■ TASK REQUIREMENTS: Search the entries for the word "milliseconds". Copy every line that holds it.

■ INPUT DATA:

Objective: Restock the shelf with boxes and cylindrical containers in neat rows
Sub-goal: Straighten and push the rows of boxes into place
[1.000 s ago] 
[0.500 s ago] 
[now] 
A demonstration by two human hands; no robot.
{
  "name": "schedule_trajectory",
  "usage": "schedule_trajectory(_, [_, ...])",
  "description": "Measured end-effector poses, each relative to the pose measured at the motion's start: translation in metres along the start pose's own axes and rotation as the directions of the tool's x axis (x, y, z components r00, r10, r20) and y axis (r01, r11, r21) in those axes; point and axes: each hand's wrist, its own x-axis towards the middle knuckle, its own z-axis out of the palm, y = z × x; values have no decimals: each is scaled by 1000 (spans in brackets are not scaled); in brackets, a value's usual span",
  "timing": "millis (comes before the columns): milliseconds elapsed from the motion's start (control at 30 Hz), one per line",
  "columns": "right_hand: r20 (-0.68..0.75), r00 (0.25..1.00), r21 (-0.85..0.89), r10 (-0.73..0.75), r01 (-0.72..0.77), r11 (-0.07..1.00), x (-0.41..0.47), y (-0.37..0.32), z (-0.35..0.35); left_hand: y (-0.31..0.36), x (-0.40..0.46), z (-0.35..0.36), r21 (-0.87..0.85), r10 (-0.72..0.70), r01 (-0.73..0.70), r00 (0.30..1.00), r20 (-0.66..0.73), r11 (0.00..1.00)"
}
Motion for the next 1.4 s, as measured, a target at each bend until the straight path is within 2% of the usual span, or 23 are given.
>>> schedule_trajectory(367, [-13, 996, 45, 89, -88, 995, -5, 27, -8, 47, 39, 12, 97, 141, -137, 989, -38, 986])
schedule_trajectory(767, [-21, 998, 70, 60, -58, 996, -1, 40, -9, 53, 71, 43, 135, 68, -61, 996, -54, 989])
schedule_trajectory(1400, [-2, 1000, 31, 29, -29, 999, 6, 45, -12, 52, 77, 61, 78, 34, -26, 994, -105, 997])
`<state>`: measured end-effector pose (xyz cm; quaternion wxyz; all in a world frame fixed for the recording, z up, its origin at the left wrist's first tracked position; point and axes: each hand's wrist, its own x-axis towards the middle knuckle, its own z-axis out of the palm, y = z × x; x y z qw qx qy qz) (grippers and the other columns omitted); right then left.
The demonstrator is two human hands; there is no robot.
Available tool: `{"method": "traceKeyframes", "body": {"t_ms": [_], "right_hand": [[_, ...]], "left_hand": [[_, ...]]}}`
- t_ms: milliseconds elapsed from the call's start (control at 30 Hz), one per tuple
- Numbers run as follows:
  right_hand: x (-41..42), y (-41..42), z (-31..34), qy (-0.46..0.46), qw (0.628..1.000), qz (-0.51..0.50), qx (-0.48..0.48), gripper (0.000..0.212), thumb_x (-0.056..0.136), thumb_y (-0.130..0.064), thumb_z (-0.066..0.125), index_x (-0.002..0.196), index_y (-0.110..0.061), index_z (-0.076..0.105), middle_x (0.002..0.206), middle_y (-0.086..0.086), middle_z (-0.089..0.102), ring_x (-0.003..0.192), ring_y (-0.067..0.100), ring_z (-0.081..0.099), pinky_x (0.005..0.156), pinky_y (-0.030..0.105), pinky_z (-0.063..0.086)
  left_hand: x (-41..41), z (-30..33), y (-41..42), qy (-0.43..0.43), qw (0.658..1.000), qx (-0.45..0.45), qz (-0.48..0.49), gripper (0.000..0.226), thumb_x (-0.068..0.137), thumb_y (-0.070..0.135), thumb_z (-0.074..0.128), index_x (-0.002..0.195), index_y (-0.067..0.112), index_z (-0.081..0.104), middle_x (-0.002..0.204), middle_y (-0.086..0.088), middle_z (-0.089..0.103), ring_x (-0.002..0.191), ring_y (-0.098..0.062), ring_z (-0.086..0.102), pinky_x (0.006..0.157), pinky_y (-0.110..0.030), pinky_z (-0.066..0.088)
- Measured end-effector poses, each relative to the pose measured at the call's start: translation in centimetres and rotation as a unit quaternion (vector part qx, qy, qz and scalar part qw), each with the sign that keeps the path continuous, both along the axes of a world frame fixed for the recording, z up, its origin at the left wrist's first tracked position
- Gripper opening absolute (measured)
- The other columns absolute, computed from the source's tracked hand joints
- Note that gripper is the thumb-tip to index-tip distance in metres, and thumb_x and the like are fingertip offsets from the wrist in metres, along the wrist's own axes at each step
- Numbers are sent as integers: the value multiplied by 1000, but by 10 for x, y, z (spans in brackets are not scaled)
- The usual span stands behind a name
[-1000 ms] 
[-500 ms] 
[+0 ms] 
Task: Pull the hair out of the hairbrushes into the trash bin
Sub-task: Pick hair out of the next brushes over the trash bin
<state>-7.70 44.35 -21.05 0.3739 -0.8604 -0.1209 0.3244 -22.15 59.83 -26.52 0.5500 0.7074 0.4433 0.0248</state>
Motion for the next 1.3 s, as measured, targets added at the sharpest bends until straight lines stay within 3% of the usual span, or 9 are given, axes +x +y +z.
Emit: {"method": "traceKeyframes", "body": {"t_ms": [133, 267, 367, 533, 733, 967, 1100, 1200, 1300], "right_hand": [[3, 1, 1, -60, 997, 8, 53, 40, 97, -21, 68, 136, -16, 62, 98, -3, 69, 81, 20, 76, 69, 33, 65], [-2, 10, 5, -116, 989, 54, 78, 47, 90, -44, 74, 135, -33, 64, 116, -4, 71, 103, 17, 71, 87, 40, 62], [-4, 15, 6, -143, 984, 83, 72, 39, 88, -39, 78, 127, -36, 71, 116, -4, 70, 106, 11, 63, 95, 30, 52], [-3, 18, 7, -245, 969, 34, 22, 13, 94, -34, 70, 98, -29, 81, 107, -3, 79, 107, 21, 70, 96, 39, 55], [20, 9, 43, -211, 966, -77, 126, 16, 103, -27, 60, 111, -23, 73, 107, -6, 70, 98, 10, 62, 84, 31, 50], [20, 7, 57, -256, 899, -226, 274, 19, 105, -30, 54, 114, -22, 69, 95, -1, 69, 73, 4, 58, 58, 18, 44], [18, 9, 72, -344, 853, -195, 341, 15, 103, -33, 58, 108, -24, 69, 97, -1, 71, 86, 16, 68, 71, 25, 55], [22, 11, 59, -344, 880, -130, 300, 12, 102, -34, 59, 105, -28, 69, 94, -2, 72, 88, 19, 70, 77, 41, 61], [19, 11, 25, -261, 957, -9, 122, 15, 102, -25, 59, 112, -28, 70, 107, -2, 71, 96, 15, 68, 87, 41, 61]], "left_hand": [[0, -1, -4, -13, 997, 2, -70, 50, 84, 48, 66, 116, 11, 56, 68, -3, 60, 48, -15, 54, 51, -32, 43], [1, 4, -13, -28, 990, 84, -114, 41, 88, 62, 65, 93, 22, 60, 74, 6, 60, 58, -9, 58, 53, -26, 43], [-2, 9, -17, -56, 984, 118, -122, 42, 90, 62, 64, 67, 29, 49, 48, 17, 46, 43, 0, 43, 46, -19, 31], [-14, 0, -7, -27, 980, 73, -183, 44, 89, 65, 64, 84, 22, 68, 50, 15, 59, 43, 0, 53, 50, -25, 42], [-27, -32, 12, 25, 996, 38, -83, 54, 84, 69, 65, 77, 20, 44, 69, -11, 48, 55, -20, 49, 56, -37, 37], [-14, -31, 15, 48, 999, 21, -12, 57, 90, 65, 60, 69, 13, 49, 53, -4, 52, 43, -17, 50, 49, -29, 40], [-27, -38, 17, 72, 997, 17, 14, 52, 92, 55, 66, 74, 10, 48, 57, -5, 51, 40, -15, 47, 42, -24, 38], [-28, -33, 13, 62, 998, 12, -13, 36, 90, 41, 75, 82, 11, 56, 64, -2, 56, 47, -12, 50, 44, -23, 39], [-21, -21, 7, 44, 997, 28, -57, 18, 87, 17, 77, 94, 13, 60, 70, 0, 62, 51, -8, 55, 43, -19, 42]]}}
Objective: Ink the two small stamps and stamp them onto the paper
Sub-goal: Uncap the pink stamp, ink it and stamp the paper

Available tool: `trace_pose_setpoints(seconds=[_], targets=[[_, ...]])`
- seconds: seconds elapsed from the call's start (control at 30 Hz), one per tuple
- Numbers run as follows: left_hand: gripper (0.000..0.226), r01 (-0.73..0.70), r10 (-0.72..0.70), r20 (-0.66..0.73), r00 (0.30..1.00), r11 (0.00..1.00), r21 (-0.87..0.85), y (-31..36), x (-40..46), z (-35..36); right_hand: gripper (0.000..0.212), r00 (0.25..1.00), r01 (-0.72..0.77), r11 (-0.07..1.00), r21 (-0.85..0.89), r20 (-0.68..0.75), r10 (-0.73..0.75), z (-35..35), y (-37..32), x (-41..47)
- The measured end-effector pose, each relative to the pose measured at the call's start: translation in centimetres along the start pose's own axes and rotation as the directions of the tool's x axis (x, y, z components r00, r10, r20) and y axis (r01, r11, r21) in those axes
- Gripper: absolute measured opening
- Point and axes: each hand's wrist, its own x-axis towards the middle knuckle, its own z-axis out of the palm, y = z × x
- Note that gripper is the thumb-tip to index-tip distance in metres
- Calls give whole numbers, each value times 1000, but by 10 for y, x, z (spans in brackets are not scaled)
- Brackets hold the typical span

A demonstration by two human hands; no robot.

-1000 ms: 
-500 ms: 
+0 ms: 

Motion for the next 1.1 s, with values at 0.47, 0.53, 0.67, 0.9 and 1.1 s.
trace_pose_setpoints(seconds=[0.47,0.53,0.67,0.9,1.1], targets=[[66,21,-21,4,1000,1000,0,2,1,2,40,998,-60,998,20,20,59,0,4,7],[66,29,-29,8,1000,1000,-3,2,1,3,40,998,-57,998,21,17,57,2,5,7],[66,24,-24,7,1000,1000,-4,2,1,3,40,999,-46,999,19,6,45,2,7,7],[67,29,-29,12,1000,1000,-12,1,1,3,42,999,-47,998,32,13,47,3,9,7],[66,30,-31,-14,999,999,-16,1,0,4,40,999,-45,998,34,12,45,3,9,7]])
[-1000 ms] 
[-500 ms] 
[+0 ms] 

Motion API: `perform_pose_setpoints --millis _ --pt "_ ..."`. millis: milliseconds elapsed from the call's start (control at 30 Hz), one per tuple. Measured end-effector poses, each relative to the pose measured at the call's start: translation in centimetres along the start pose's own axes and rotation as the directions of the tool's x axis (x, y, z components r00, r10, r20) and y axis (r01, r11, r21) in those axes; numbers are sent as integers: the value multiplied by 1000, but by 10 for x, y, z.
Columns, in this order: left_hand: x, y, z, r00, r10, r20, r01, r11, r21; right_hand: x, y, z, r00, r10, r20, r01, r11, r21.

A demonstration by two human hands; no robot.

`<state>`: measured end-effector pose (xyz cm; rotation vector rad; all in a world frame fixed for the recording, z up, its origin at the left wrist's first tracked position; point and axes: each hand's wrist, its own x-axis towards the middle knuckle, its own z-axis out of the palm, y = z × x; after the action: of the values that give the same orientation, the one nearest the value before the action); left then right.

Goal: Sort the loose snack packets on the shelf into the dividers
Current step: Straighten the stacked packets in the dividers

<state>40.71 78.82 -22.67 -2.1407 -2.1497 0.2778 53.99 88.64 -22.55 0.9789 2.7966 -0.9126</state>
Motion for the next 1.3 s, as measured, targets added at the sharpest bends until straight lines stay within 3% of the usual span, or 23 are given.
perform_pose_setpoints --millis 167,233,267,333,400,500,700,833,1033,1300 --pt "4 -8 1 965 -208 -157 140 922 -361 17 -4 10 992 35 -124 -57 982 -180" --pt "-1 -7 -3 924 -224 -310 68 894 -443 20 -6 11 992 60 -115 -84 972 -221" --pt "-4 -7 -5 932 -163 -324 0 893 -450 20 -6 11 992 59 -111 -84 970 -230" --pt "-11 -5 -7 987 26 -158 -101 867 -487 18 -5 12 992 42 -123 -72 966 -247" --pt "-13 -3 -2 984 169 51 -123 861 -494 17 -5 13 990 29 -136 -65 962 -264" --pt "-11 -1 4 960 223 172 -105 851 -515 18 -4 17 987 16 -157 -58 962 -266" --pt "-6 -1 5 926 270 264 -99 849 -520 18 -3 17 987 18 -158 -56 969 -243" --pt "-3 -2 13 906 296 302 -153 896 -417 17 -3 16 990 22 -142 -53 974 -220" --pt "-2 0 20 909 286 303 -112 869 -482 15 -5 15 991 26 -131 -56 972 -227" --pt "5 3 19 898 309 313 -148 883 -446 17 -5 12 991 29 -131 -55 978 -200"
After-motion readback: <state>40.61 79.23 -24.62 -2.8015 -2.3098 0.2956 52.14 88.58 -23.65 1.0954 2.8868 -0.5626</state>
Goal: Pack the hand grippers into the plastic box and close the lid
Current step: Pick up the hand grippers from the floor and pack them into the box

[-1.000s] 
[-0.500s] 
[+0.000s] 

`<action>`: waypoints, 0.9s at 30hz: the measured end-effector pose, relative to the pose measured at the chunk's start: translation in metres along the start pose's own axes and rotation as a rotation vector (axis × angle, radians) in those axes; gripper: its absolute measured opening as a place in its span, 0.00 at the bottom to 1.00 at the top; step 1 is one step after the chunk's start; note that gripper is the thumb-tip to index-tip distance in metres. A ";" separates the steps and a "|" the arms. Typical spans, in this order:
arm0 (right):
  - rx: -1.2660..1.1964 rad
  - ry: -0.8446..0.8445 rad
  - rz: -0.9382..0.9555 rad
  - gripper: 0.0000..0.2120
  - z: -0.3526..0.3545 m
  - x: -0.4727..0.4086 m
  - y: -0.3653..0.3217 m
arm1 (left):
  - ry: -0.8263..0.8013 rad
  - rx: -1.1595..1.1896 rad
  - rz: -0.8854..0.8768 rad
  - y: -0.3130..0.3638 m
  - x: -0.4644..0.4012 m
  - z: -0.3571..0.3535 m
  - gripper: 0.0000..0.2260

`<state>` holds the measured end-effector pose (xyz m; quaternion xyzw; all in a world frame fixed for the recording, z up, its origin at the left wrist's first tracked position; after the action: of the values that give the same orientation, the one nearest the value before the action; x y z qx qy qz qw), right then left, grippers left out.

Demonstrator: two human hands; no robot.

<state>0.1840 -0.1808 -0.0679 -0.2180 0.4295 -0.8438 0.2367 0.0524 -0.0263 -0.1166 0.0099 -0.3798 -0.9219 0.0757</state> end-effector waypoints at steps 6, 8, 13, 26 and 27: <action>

■ RESULT FOR THIS TASK:
  "timing": "millis (comes before the columns): milliseconds elapsed from the motion's start (control at 30 Hz), one per line",
- t_ms: milliseconds elapsed from the call's start (control at 30 Hz), one per tuple
Motion API: `perform_pose_setpoints --millis _ --pt "_ ..."`. millis: milliseconds elapsed from the call's start (control at 30 Hz), one per tuple. Measured end-effector poses, each relative to the pose measured at the call's start: translation in centimetres along the start pose's own axes and rotation as the directions of the tool's x axis (x, y, z components r00, r10, r20) and y axis (r01, r11, r21) in those axes; numbers are sent as integers: the value multiplied by 1000, but by 10 for x, y, z.

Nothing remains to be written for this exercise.